The data —
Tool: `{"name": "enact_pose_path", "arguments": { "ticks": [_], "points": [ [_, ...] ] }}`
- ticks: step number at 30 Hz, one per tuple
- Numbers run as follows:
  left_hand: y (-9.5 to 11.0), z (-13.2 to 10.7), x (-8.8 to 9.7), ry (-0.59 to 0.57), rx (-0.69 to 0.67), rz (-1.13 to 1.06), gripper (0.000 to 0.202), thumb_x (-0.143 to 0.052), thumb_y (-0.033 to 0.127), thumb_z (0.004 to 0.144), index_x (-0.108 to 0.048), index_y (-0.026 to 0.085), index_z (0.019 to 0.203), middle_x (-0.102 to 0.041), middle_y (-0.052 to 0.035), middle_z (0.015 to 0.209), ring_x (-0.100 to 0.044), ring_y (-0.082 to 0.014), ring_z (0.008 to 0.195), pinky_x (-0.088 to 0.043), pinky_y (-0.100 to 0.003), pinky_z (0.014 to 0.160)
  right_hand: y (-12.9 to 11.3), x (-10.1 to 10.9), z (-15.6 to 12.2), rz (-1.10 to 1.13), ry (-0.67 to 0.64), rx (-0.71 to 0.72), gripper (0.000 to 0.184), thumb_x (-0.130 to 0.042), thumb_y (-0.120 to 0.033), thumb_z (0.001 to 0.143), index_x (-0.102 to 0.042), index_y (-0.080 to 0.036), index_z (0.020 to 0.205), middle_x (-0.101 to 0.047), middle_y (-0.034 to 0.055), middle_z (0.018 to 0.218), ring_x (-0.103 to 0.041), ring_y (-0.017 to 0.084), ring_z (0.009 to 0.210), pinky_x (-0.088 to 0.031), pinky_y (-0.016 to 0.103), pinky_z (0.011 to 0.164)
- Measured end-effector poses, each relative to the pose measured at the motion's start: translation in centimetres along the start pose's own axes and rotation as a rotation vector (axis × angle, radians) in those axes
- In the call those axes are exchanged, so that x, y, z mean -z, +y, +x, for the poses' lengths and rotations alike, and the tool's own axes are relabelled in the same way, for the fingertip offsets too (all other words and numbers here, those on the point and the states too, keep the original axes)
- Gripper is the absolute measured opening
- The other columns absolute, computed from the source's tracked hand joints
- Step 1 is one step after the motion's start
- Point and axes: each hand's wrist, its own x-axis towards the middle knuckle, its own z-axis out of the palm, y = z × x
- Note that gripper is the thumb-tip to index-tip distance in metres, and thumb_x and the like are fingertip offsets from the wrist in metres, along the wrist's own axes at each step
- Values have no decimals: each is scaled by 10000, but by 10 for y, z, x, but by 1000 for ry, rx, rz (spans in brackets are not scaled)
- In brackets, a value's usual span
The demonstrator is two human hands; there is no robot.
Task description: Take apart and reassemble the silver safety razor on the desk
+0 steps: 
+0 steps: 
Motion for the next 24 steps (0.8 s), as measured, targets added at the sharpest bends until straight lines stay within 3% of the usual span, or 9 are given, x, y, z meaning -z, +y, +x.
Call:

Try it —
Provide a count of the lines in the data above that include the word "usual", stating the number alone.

Your response —
2